• What this task involves: Please reproduce the entire listing, character for character.

• Supplied material:
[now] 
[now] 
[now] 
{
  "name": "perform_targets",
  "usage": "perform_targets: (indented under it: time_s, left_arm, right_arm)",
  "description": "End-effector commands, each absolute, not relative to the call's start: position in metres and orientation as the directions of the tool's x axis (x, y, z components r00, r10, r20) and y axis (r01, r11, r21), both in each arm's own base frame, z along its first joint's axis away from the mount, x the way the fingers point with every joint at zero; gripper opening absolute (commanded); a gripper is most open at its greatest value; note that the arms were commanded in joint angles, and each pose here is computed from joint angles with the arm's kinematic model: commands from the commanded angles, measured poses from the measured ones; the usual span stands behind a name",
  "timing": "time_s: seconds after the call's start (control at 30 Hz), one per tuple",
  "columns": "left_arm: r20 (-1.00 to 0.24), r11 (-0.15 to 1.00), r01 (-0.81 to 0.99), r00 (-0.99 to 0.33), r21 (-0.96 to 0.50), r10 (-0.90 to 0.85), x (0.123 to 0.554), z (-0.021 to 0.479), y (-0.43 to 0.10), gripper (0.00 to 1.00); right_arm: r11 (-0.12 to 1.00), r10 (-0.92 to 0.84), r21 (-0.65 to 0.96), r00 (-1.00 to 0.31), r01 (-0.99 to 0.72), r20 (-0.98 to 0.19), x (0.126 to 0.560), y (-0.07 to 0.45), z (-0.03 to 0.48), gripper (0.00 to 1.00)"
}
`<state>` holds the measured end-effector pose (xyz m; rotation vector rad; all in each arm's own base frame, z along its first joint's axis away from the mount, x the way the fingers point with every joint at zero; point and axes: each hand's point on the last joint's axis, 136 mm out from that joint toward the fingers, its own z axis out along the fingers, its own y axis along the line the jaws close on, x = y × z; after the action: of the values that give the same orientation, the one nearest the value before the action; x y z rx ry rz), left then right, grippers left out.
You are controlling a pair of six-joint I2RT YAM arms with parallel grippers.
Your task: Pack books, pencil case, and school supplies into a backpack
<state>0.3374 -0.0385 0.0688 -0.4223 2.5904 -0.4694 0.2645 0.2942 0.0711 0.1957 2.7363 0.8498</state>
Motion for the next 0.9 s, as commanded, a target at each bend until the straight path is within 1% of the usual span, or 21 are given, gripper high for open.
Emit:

• Output of the task:
[now] 
[now] 
[now] 
{
  "name": "perform_targets",
  "usage": "perform_targets: (indented under it: time_s, left_arm, right_arm)",
  "description": "End-effector commands, each absolute, not relative to the call's start: position in metres and orientation as the directions of the tool's x axis (x, y, z components r00, r10, r20) and y axis (r01, r11, r21), both in each arm's own base frame, z along its first joint's axis away from the mount, x the way the fingers point with every joint at zero; gripper opening absolute (commanded); a gripper is most open at its greatest value; note that the arms were commanded in joint angles, and each pose here is computed from joint angles with the arm's kinematic model: commands from the commanded angles, measured poses from the measured ones; the usual span stands behind a name",
  "timing": "time_s: seconds after the call's start (control at 30 Hz), one per tuple",
  "columns": "left_arm: r20 (-1.00 to 0.24), r11 (-0.15 to 1.00), r01 (-0.81 to 0.99), r00 (-0.99 to 0.33), r21 (-0.96 to 0.50), r10 (-0.90 to 0.85), x (0.123 to 0.554), z (-0.021 to 0.479), y (-0.43 to 0.10), gripper (0.00 to 1.00); right_arm: r11 (-0.12 to 1.00), r10 (-0.92 to 0.84), r21 (-0.65 to 0.96), r00 (-1.00 to 0.31), r01 (-0.99 to 0.72), r20 (-0.98 to 0.19), x (0.126 to 0.560), y (-0.07 to 0.45), z (-0.03 to 0.48), gripper (0.00 to 1.00)"
}
`<state>` holds the measured end-effector pose (xyz m; rotation vector rad; all in each arm's own base frame, z along its first joint's axis away from the mount, x the way the fingers point with every joint at zero; point and axes: each hand's point on the last joint's axis, 136 mm out from that joint toward the fingers, its own z axis out along the fingers, its own y axis along the line the jaws close on, x = y × z; after the action: of the values that give the same orientation, the one nearest the value before the action; x y z rx ry rz), left then right, grippers left out.
You are controlling a pair of six-joint I2RT YAM arms with parallel grippers.
Your task: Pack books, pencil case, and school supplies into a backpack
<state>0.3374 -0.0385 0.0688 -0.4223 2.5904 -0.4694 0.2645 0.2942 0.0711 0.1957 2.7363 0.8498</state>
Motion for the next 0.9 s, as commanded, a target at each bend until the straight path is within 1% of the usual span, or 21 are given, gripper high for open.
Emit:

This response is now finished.